Update 02/25: Apple has issued a fix in OS X in today’s release of 10.9.2. Please go to the Mac App Store on Your Mac and download it IMMEDIATELY. Details can be found here.
On Friday, February 21st, 2014 Apple pushed out an emergency SSL security update for iOS (7.0.6) to patch a gaping security hole that leaves ALL iPhones, iPads, and iPods completely vulnerable to having secure communication intercepted. That means if you’ve been accessing your bank, email, or anything else sensitive through a Web interface using Safari or several other Apple apps – you have been susceptible to having your sensitive data intercepted.
Check Your System for Apple’s SSL Vulnerability
You can quickly check any system by visiting: https://gotofail.com. If your system is vulnerable it will report back like this:
You can check in Google Chrome as well as Apple Safari browsers to verify that the Google browser is not vulnerable.
iOS SSL Vulnerability
For iOS devices, Apple identifies the issue in this support post, which states:
Available for: iPhone 4 and later, iPod touch (5th generation), iPad 2 and later
Impact: An attacker with a privileged network position may capture or modify data in sessions protected by SSL/TLS
Description: Secure Transport failed to validate the authenticity of the connection. This issue was addressed by restoring missing validation steps.

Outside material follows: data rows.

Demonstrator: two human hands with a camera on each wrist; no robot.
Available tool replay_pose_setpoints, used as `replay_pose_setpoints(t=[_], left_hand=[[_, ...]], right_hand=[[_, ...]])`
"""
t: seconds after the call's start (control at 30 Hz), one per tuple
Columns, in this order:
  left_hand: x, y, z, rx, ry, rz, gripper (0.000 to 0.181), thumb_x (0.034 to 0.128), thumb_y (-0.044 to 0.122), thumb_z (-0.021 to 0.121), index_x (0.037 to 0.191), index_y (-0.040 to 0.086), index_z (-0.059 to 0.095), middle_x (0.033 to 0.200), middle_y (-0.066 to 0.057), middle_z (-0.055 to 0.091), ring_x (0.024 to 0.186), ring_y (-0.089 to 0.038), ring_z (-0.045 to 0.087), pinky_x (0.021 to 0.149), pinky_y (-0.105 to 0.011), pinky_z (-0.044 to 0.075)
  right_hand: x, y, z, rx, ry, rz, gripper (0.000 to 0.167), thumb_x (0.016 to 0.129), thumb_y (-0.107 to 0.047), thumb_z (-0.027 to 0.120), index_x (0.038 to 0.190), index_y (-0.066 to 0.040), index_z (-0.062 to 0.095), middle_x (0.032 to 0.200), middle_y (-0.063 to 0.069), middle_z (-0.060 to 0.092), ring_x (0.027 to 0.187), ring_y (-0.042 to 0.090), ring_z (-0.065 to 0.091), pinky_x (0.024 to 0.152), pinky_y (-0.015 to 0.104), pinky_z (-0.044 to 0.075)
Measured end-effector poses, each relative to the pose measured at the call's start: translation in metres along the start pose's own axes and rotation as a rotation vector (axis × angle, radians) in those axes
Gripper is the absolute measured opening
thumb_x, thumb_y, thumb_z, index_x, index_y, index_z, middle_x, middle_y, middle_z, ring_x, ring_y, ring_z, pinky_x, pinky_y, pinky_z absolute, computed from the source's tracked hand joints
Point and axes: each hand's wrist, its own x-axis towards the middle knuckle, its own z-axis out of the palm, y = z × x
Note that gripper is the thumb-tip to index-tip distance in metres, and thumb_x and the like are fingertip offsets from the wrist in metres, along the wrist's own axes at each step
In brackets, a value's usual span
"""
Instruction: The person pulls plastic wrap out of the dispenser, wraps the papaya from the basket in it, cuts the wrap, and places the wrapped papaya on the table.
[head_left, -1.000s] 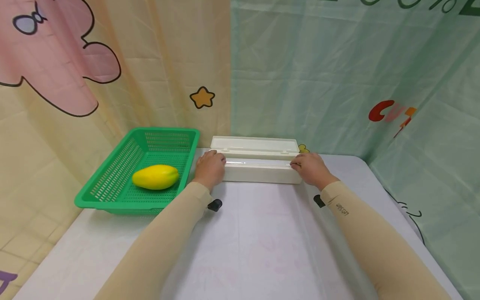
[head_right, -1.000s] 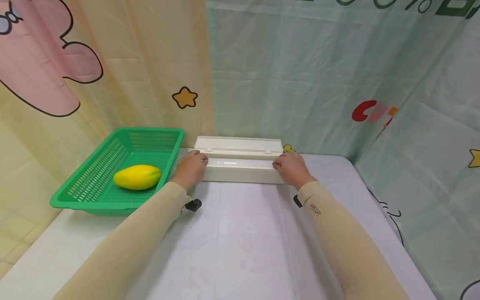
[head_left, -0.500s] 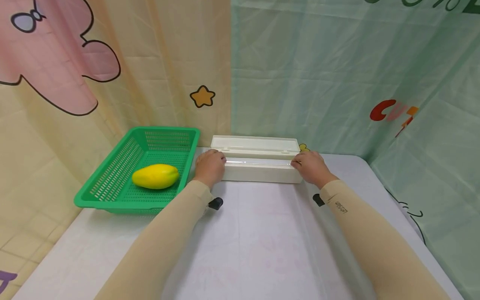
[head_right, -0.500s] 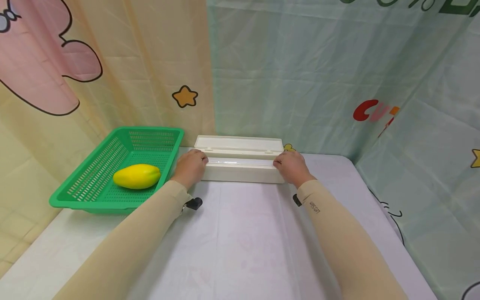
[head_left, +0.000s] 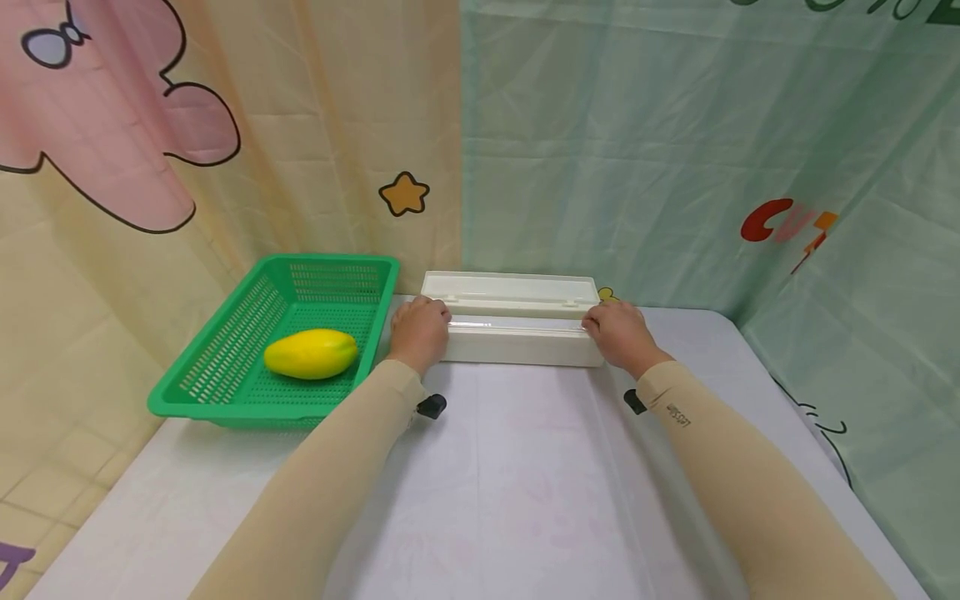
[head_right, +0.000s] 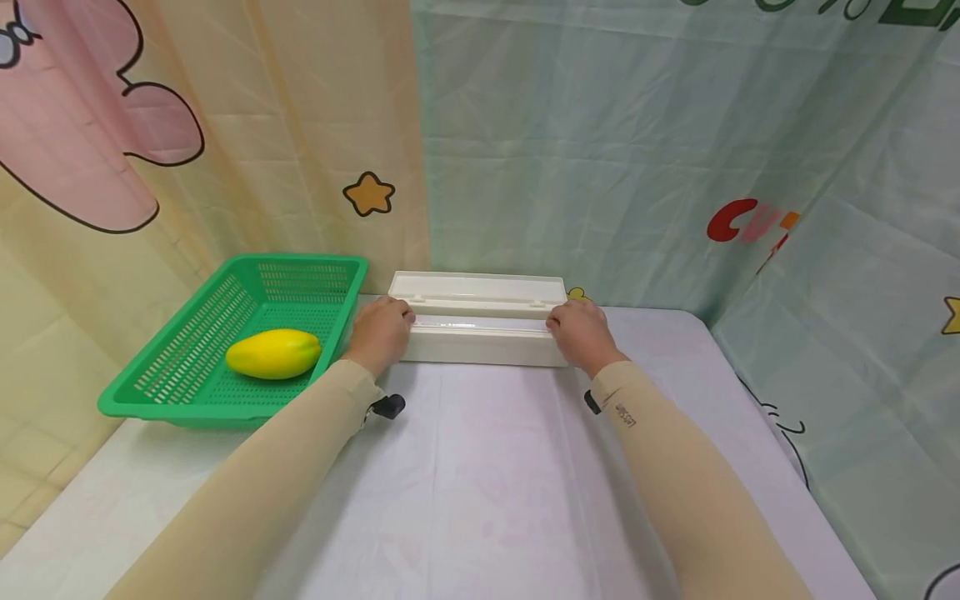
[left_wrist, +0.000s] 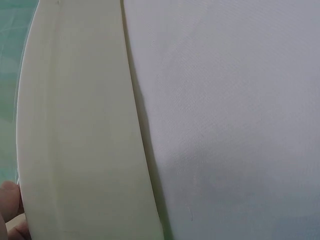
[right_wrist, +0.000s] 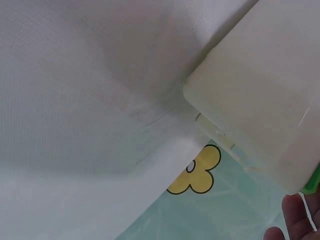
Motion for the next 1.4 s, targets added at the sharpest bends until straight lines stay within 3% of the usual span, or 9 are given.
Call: replay_pose_setpoints(t=[0.17,0.43,0.63,0.8,0.9,1.03,1.13,1.27,1.4], left_hand=[[0.0,0.001,-0.002,0.009,0.01,0.007,0.029,0.1105,0.024,0.049,0.118,0.009,0.072,0.13,-0.014,0.066,0.123,-0.04,0.055,0.113,-0.055,0.04],[0.003,0.002,-0.005,0.001,-0.002,-0.018,0.028,0.1109,0.024,0.048,0.121,0.011,0.07,0.124,-0.012,0.067,0.118,-0.039,0.055,0.104,-0.053,0.039],[0.004,0.004,-0.009,-0.008,-0.011,-0.015,0.029,0.1122,0.025,0.046,0.122,0.009,0.069,0.122,-0.012,0.073,0.119,-0.04,0.064,0.105,-0.055,0.043],[0.005,0.005,-0.013,-0.046,-0.041,-0.019,0.03,0.1128,0.025,0.044,0.125,0.007,0.066,0.124,-0.013,0.075,0.119,-0.037,0.068,0.111,-0.056,0.044],[0.006,0.004,-0.015,-0.065,-0.051,-0.016,0.03,0.113,0.024,0.044,0.126,0.006,0.064,0.123,-0.014,0.074,0.117,-0.037,0.069,0.107,-0.053,0.049],[0.008,0.003,-0.016,-0.088,-0.045,0.002,0.03,0.1127,0.023,0.045,0.124,0.004,0.064,0.12,-0.016,0.074,0.113,-0.037,0.069,0.099,-0.05,0.054],[0.009,0.002,-0.017,-0.108,-0.053,0.01,0.03,0.1125,0.023,0.045,0.123,0.003,0.065,0.118,-0.016,0.073,0.111,-0.036,0.069,0.098,-0.049,0.055],[0.01,0.001,-0.02,-0.135,-0.083,0.009,0.031,0.1124,0.024,0.045,0.123,0.003,0.065,0.118,-0.015,0.073,0.109,-0.035,0.067,0.099,-0.047,0.054],[0.008,0.001,-0.023,-0.151,-0.109,0.007,0.024,0.11,0.022,0.053,0.116,0.002,0.065,0.112,-0.014,0.072,0.102,-0.033,0.064,0.095,-0.044,0.054]], right_hand=[[0.0,0.002,0.001,-0.017,0.039,-0.019,0.028,0.11,-0.02,0.056,0.12,-0.002,0.075,0.113,0.017,0.074,0.116,0.038,0.061,0.11,0.057,0.042],[0.0,-0.004,-0.001,-0.024,0.054,0.02,0.03,0.111,-0.022,0.053,0.123,-0.004,0.074,0.119,0.018,0.073,0.119,0.042,0.06,0.104,0.059,0.044],[-0.001,-0.007,-0.001,0.01,0.071,0.041,0.031,0.112,-0.02,0.051,0.125,-0.003,0.072,0.122,0.019,0.073,0.119,0.045,0.059,0.099,0.06,0.044],[0.0,-0.008,-0.002,0.049,0.063,0.058,0.031,0.112,-0.02,0.051,0.126,-0.001,0.071,0.121,0.02,0.073,0.114,0.043,0.059,0.099,0.059,0.042],[0.0,-0.008,-0.003,0.091,0.064,0.066,0.03,0.111,-0.019,0.053,0.125,0.001,0.072,0.118,0.02,0.074,0.11,0.041,0.062,0.102,0.06,0.042],[0.0,-0.007,-0.006,0.171,0.037,0.083,0.033,0.111,-0.018,0.053,0.129,0.002,0.071,0.12,0.022,0.074,0.104,0.035,0.067,0.099,0.055,0.052],[0.0,-0.008,-0.009,0.228,-0.007,0.113,0.035,0.111,-0.02,0.053,0.133,0.002,0.069,0.128,0.022,0.071,0.11,0.034,0.068,0.095,0.051,0.057],[0.0,-0.007,-0.01,0.236,-0.037,0.134,0.033,0.106,-0.018,0.061,0.132,0.001,0.07,0.13,0.021,0.071,0.12,0.036,0.065,0.1,0.052,0.056],[0.0,-0.005,-0.006,0.193,-0.005,0.119,0.029,0.105,-0.018,0.065,0.125,0.0,0.074,0.122,0.019,0.075,0.109,0.033,0.069,0.093,0.049,0.058]])
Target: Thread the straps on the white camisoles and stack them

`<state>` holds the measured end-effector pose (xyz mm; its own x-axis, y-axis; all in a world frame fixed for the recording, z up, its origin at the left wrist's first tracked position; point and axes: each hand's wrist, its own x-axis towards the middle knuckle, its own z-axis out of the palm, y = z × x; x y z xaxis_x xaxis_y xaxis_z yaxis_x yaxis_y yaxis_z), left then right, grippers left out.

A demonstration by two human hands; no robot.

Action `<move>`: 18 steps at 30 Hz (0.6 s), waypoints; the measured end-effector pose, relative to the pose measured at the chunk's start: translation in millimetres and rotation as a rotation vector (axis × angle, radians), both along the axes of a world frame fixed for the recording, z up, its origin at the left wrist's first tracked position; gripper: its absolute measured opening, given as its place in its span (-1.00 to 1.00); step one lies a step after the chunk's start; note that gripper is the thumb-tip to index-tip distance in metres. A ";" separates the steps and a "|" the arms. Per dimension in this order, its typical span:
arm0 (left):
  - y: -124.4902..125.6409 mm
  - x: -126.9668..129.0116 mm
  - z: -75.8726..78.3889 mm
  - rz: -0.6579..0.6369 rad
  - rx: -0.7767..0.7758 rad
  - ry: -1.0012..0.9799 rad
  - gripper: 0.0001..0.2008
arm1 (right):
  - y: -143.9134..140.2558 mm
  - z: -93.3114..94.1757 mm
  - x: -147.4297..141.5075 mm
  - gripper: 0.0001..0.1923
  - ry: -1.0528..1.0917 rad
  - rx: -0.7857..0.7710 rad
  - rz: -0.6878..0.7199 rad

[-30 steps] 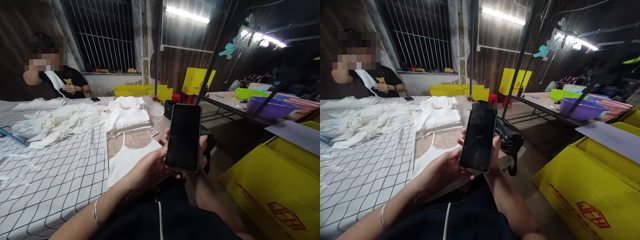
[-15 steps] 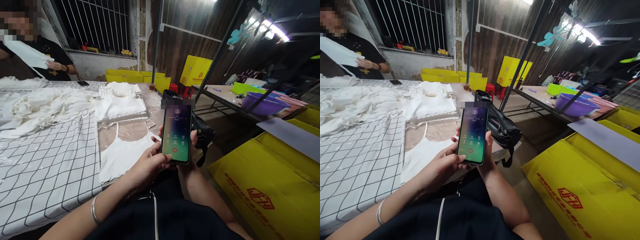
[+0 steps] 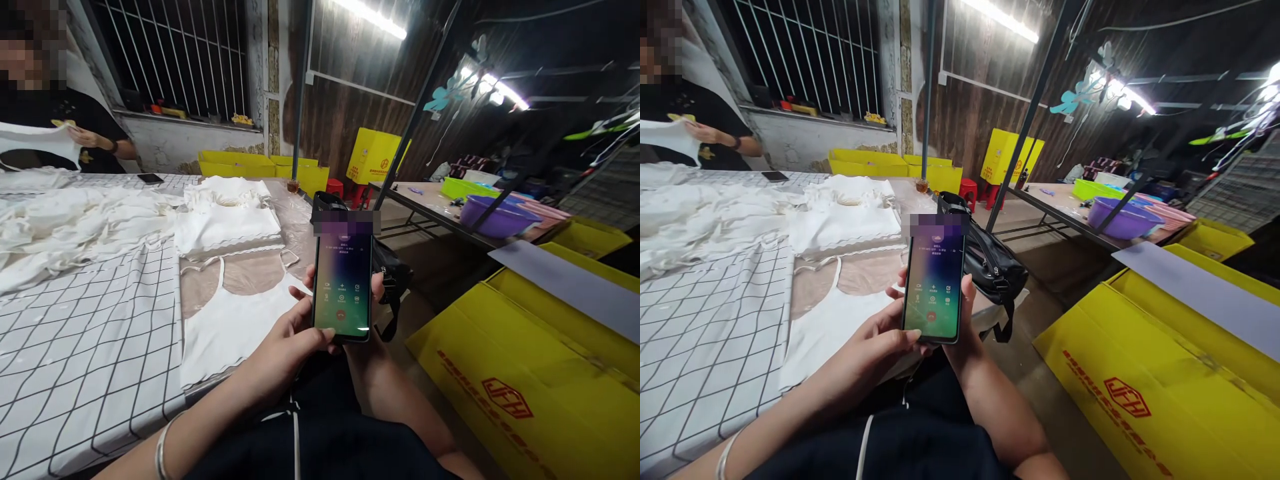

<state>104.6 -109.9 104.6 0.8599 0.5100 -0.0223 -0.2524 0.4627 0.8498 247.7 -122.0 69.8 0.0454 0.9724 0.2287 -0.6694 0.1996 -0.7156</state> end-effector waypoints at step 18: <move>-0.3 13.5 -7.5 0.130 0.037 0.060 -0.65 | -0.4 -3.6 0.5 -0.18 0.000 0.137 0.001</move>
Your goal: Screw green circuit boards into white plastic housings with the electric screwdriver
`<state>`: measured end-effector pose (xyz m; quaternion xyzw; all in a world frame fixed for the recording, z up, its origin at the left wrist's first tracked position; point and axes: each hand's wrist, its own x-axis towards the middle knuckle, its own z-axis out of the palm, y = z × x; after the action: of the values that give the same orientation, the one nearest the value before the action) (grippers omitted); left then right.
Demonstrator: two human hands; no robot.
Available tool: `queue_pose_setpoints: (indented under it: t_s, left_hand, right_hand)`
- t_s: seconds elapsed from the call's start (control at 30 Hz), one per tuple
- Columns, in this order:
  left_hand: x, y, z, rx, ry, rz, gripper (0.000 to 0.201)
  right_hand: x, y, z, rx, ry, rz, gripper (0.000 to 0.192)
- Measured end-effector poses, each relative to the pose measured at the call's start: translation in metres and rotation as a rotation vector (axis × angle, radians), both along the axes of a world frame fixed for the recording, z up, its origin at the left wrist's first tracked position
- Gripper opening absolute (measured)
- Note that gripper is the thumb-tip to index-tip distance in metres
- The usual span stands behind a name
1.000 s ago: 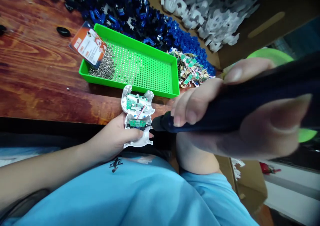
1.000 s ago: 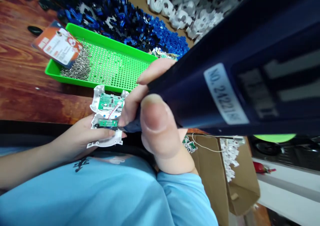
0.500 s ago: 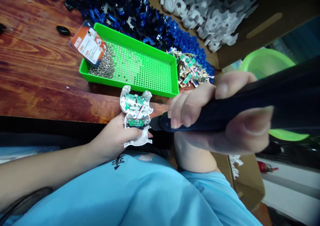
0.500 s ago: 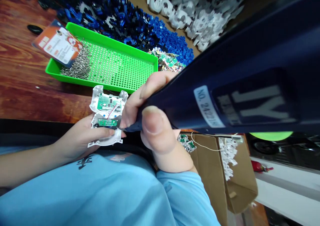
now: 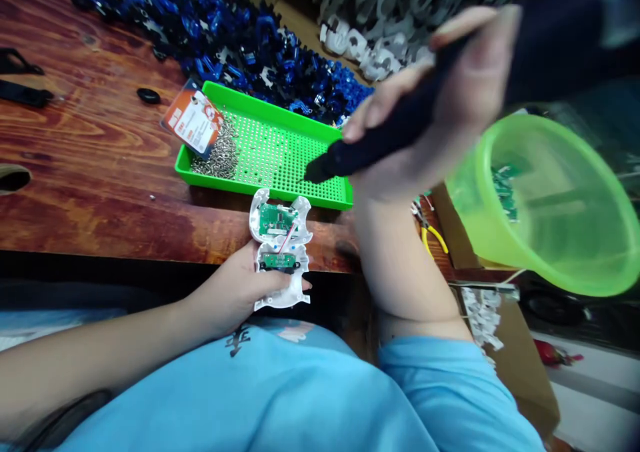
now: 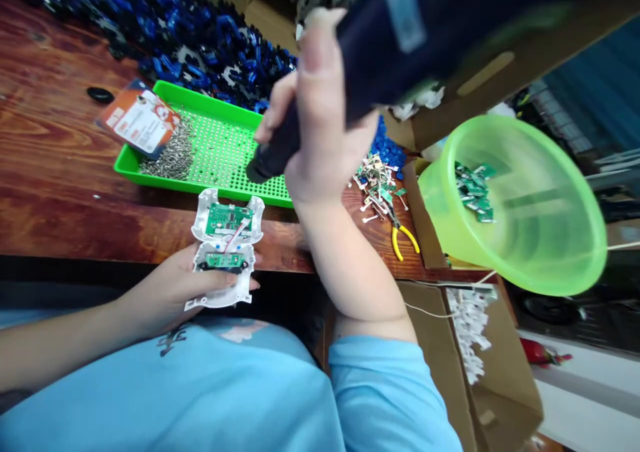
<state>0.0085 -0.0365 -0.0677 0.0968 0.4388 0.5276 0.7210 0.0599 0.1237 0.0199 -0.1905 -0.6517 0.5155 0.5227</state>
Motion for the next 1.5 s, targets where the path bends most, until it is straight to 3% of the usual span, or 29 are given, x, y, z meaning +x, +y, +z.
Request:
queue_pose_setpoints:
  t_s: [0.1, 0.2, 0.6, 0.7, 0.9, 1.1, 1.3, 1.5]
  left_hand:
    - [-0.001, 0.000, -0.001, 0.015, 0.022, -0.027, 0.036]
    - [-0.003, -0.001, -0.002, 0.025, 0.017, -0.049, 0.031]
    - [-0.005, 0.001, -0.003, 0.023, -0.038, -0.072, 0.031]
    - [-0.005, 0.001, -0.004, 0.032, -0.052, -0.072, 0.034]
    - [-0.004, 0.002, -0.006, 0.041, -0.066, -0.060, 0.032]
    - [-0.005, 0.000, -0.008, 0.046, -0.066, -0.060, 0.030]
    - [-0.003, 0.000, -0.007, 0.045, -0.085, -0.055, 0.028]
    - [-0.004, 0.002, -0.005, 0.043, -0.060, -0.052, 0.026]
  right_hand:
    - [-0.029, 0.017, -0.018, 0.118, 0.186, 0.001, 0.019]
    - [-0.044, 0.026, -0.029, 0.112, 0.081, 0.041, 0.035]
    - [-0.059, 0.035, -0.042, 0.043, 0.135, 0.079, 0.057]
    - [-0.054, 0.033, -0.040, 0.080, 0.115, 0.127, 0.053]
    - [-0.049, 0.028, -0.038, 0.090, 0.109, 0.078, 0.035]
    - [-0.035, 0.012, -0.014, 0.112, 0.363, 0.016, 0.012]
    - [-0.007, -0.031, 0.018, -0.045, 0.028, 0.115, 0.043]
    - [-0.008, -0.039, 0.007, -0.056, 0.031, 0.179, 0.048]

An update is available for all iOS users, and you can install it by opening the SETTINGS, GENERAL, UPDATES on your iOS device and manually choosing to search for and then update your OS. This is something ALL users should do immediately!
Mac OSX SSL Vulnerability
Unfortunately, for Mac OSX users, there is currently NO fix for Safari, Mail, and other native Mac apps. Therefore, you should NOT access ANY Secure sites using those applications until a patch is released.
The Chrome browser is not affected by this security breach, so I would recommend downloading and using that Web browser, at least until the security hole has been patched – if not indefinitely.
How it Happened
Technically speaking, the actual error occurred in some open-source security code. Something as simple as an error in copy & paste. A discussion of the likely hole can be found here.
The failure occurs between lines 50 and 60:
if ((err = SSLHashSHA1.update(&hashCtx, &signedParams)) != 0)
if ((err = SSLHashSHA1.final(&hashCtx, &hashOut)) != 0)
The instance where there is an extra
goto fail; is enough to break things. And no one actually knows how long this vulnerability has been present.
Third Party Verification of Apple’s SSL Vulnerability
Whenever a vulnerability as big as this one is reported, it is important to double and triple check sources before taking action, to ensure that you are not being led to actually create a hole where there was none through the use of Fear, Uncertainty and Doubt.
For this reason, here are links to other sites reporting the same story so you can validate the threat:
Please update your iOS immediately via the built in update method, and keep an eye out for Apple to release an OSX update very soon.